■ TASK GOAL:
Taking the entries below from the top, restate each line exactly and end with the line containing "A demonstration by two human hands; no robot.".

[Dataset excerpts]
• • •

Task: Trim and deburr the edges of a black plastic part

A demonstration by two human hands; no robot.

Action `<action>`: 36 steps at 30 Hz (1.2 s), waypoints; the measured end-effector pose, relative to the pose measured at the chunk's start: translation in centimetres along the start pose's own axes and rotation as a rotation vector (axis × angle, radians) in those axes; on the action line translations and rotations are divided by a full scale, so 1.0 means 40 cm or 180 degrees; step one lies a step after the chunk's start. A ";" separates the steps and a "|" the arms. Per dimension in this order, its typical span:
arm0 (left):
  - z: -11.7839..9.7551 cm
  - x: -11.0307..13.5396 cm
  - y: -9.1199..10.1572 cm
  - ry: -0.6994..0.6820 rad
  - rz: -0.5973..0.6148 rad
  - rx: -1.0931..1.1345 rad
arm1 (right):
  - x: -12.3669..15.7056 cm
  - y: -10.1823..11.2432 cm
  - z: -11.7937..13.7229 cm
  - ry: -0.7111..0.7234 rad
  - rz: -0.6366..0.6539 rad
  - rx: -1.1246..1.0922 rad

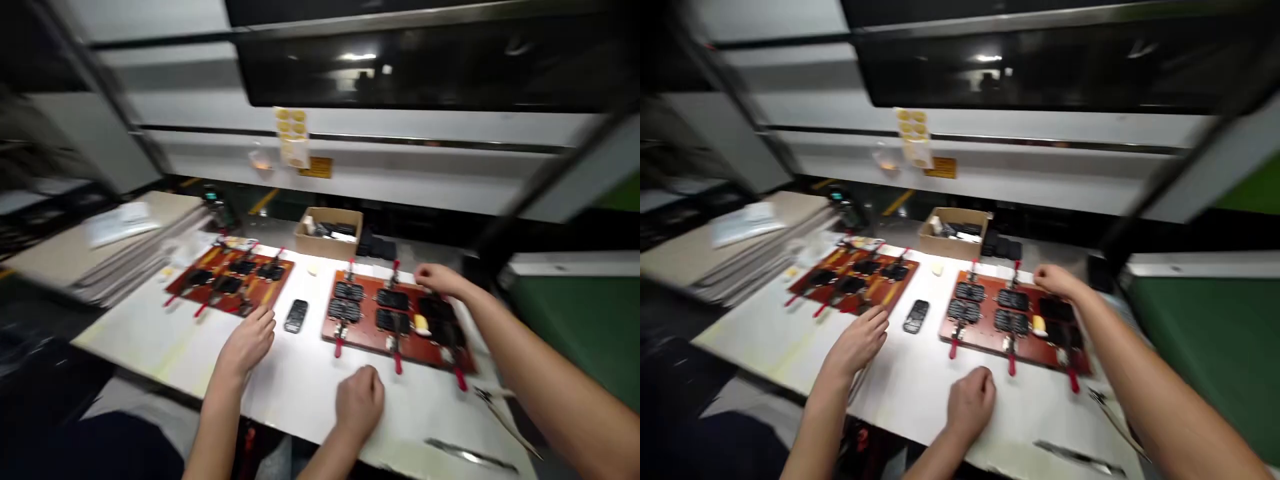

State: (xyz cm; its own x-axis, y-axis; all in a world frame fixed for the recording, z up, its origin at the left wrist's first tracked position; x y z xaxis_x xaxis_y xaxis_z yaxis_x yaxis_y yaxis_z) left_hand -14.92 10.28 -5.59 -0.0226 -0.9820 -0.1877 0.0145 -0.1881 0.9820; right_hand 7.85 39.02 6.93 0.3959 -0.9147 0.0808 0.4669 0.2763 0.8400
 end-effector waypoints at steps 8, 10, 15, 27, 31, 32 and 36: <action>-0.139 0.017 0.018 0.0371 0.0177 0.1718 | 0.096 -0.091 -0.018 0.0173 0.0689 0.0052; -0.130 0.014 0.026 0.0470 0.0201 0.1956 | 0.109 -0.095 0.009 0.0333 0.0630 -0.0079; -0.120 0.011 0.053 0.0579 0.0331 0.2770 | 0.217 -0.037 0.076 0.0419 0.0199 -0.0658; -0.199 0.236 0.178 0.0372 0.2128 0.5582 | 0.949 -0.267 0.144 -0.0374 0.0632 -0.3752; -0.237 0.268 0.160 0.0262 0.2595 0.5760 | 0.987 -0.214 -0.022 -0.0819 -0.0159 -0.3114; -0.242 0.271 0.159 0.0275 0.2624 0.5868 | 0.976 -0.191 -0.076 -0.0899 -0.0500 -0.2756; -0.253 0.275 0.178 0.0599 0.2532 0.6412 | 0.887 -0.126 -0.263 -0.0972 -0.1104 -0.1310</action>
State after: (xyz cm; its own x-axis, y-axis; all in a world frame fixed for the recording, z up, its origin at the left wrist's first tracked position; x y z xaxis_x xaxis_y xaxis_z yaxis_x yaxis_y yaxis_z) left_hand -4.96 -2.06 -0.85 -0.4713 -0.8357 0.2819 -0.8166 0.2927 -0.4975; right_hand 27.85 8.30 -0.06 -0.0493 -0.9979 0.0410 0.8188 -0.0169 0.5738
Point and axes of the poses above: each hand's wrist, its own x-axis away from the middle knuckle, its own y-axis out of the back of the hand, z = x × y, the point moved 2 cm from there along -x, towards the middle knuckle, and after that the axes turned 13 degrees about -x, right-handed, at the moved point
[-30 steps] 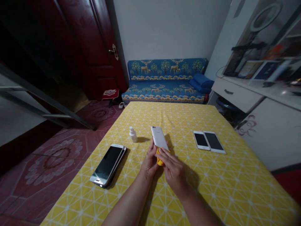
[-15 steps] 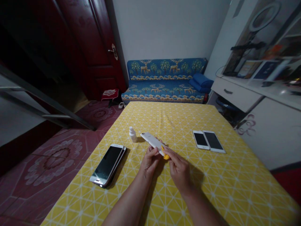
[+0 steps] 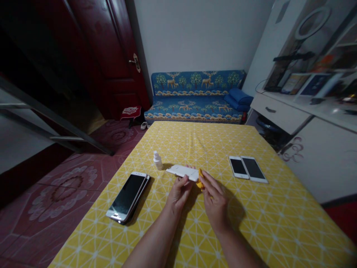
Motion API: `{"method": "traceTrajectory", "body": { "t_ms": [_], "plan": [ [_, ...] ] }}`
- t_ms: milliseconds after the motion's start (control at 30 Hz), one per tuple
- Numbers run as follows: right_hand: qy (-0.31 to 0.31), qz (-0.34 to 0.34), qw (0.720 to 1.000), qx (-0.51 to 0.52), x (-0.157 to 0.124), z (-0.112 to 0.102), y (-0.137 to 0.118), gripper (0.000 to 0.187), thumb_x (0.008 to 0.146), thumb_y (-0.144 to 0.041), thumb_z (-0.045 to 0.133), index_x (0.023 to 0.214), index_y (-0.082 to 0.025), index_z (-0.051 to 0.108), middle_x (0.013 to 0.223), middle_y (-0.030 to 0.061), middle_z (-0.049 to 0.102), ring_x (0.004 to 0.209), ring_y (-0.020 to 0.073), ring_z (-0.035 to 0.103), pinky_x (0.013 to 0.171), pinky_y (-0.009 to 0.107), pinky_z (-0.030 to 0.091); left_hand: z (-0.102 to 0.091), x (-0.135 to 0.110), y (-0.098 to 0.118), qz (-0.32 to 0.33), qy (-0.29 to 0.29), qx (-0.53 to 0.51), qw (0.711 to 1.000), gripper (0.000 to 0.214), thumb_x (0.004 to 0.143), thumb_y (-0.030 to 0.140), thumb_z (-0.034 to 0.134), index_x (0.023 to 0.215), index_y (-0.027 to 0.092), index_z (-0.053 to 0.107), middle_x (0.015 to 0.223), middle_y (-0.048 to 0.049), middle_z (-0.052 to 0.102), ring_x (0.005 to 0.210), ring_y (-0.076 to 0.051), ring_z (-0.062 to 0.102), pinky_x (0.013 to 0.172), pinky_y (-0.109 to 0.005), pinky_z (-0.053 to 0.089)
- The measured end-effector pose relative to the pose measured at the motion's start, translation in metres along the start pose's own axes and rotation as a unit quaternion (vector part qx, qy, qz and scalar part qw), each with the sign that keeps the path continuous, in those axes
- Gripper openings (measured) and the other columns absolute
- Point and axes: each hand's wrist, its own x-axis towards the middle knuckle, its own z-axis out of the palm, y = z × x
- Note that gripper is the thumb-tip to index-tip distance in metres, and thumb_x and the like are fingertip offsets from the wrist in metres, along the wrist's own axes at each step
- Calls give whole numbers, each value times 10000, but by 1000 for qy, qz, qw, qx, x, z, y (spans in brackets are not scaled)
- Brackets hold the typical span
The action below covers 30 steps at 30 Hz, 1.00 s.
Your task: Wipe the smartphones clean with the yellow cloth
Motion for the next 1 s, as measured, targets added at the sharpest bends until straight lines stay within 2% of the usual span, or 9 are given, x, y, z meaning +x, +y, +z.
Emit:
{"method": "traceTrajectory", "body": {
  "t_ms": [100, 200, 267, 367, 467, 567, 733, 1000],
  "plan": [
    [-8, -62, 998, 9, 1, 1, -6, 489, 868, 5, 515, 1239, -284, 649, 1266, 82, 654, 1210, 222, 596, 974, 420, 556, -4, 0, -2, -4, -4, 4, 1000, 584, 788, 49, 641, 1346, 181, 529, 1263, -97, 646, 1207, -202, 583, 1073, -281, 395],
    [-12, -79, 997, 24, 2, 2, -6, 482, 865, 3, 529, 1236, -280, 652, 1251, 80, 663, 1208, 224, 597, 970, 418, 560, -6, 0, -3, -18, -16, 3, 1000, 563, 785, 73, 659, 1328, 163, 542, 1233, -109, 658, 1216, -206, 576, 1082, -286, 388],
    [-8, -52, 998, 30, 2, 1, -2, 467, 880, -17, 517, 1246, -277, 646, 1241, 75, 670, 1201, 218, 602, 982, 414, 554, -5, -1, -2, -15, -26, 8, 1000, 559, 773, 85, 680, 1313, 158, 553, 1221, -112, 665, 1225, -216, 569, 1091, -301, 384],
    [7, 29, 998, 51, 0, -1, 7, 433, 907, -69, 489, 1254, -282, 639, 1278, 68, 651, 1207, 213, 601, 987, 409, 551, 0, -2, -2, 5, -41, 19, 999, 578, 741, 92, 721, 1291, 179, 566, 1200, -91, 680, 1233, -226, 564, 1088, -308, 395],
    [39, 112, 989, 88, -2, -1, 15, 376, 912, -122, 496, 1209, -274, 669, 1245, 66, 673, 1152, 215, 639, 941, 391, 577, 6, -4, -1, 5, -60, 29, 998, 615, 705, 91, 756, 1278, 204, 566, 1163, -72, 699, 1218, -233, 576, 1077, -324, 410],
    [65, 161, 978, 116, -3, -2, 17, 314, 892, -165, 551, 1154, -251, 701, 1188, 73, 703, 1103, 226, 666, 929, 402, 579, 8, -5, 0, -3, -67, 42, 997, 567, 706, 86, 754, 1238, 188, 588, 1102, -80, 717, 1183, -233, 597, 1067, -327, 414],
    [65, 168, 973, 141, -1, -5, 10, 278, 888, -183, 551, 1104, -233, 718, 1199, 81, 697, 1137, 237, 646, 953, 417, 559, 3, -2, 2, -7, -56, 34, 998, 352, 762, 69, 690, 1098, 166, 655, 979, -65, 738, 1070, -208, 650, 1044, -318, 420],
    [60, 138, 976, 157, -3, -10, 3, 286, 890, -168, 531, 1107, -225, 709, 1213, 88, 685, 1148, 252, 635, 945, 429, 558, 3, -2, 7, -52, -72, 34, 995, 442, 803, 88, 647, 1239, 128, 583, 1077, -98, 731, 1050, -196, 670, 1033, -312, 441]
  ]
}}
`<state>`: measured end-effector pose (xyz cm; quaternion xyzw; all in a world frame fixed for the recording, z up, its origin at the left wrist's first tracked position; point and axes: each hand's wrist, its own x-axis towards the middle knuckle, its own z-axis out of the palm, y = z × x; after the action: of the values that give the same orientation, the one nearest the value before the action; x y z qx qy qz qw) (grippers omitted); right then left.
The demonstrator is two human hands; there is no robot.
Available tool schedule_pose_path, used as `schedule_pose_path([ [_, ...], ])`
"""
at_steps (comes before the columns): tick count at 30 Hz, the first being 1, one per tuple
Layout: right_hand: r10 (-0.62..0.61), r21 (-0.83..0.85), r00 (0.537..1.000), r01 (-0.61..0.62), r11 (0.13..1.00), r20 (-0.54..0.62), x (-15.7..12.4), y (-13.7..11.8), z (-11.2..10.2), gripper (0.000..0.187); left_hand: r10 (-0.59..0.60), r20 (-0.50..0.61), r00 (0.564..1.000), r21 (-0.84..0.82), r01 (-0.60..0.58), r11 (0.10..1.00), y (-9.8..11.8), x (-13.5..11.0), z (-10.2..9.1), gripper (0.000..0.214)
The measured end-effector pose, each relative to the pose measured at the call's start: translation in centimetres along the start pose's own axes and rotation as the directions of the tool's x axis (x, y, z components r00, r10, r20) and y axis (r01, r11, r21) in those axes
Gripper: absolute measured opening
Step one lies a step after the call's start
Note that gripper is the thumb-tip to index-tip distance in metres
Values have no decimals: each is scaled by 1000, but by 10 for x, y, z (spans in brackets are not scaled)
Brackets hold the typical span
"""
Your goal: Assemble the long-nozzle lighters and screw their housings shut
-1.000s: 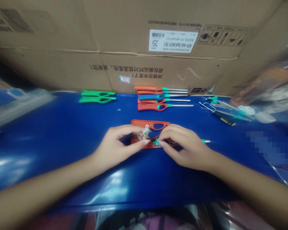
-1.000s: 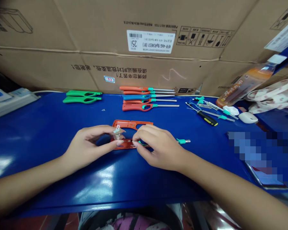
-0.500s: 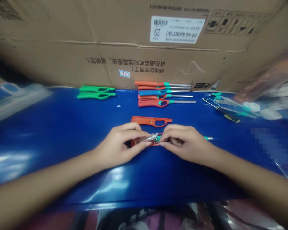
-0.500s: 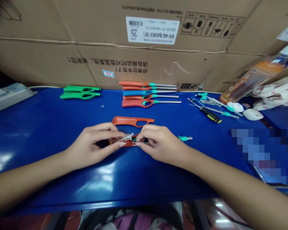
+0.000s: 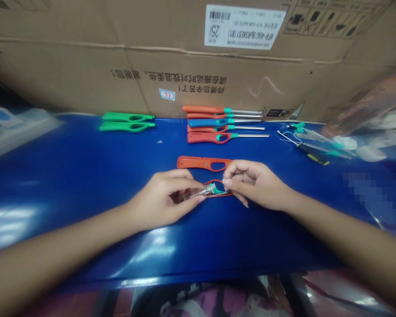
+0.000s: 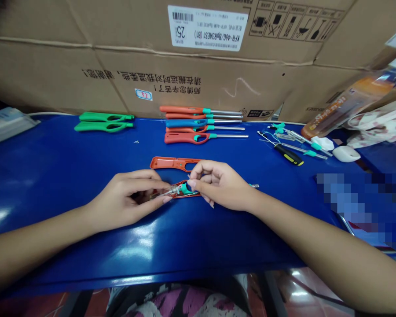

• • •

■ RESPONSE FOR THIS EXERCISE:
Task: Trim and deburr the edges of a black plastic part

A demonstration by two human hands; no robot.

The exercise has been answered in full.